# Lunar Landing using Reinforcement Learning 
## Proximal Policy Optimization(PPO)

#### Step 1: Install necessary libraries

In [None]:
# Install pygame for rendering
!pip install pygame
# Install swig for compatibility with some environments
!pip install swig 
# Install box2d environments for gymnasium
!pip install gymnasium[box2d] 
# Install stable_baselines3 for reinforcement learning algorithms
!pip install stable_baselines3 

#### Step 2: Import required libraries

In [1]:
# gymansium for creating and interacting with environments.
import gymnasium as gym
# Proximal Policy Optimization algorithm for reinforcement learning.
from stable_baselines3 import PPO
# Wrapper for modifying/extending the environment's behavior/functionality.
from gymnasium import Wrapper

#### Step 3: Initialize the Lunar Lander environment
LunarLander-v3 is a classic control problem where the goal is to land a spacecraft.

1. Always define the environment in the same cell as where it is rendered. Due to the way pygame works, once the environment is closed, you need to remake it. 

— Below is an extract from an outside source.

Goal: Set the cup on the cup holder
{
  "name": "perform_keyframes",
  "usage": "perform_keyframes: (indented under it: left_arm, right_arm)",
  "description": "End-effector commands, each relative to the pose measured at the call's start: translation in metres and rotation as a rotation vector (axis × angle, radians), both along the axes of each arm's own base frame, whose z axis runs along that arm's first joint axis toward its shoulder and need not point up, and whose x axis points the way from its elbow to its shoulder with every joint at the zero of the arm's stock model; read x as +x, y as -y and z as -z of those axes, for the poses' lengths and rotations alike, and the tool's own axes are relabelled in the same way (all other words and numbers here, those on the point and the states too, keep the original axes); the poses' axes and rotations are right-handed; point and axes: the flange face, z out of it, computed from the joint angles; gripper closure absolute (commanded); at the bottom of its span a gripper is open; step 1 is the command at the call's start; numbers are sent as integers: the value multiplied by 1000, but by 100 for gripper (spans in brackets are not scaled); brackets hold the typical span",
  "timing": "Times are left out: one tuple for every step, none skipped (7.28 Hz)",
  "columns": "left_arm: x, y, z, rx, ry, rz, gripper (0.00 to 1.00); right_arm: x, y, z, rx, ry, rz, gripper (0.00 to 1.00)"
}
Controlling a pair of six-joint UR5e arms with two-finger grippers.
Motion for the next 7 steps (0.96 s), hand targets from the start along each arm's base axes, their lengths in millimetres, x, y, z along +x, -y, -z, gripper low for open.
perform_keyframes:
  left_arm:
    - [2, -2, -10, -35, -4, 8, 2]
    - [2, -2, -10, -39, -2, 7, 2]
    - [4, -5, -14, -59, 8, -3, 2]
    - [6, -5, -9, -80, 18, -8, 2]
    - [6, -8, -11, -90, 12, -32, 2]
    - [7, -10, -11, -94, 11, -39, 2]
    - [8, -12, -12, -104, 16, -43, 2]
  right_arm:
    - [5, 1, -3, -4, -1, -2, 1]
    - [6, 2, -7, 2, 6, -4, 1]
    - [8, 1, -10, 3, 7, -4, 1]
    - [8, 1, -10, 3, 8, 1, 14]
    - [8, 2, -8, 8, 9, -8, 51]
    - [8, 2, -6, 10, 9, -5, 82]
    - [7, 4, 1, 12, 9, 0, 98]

2. The environment below is the base environment. It shows what happens when there is not trained model. 

In [2]:
env = gym.make(
    "LunarLander-v3", 
    continuous=False,  # Discrete action space (fixed thrust levels).
    gravity=-10.0,  # Custom gravity setting.
    enable_wind=False,  # No wind disturbances.
    wind_power=15.0,  # Strength of wind when enabled.
    turbulence_power=1.5,  # Intensity of turbulence.
    render_mode='human'  # Visual rendering for human observation.
)

#### Step 4: Run the environment with random actions (simulation)
This is a test loop to observe how the environment behaves with random actions.

In [3]:
observation, info = env.reset()  # Reset the environment to the initial state.
for _ in range(1000):
    action = env.action_space.sample()  # Sample a random action from the action space.
    observation, reward, terminated, truncated, info = env.step(action)  # Take the action and observe results.

    if terminated or truncated:  # Check if the episode has ended.
        observation, info = env.reset()  # Reset the environment for the next episode.

env.close()  # Close the environment to free resources.

#### Step 5: Define a custom wrapper to enhance the reward function
Wrappers allow us to modify the environment behavior, such as changing the reward system.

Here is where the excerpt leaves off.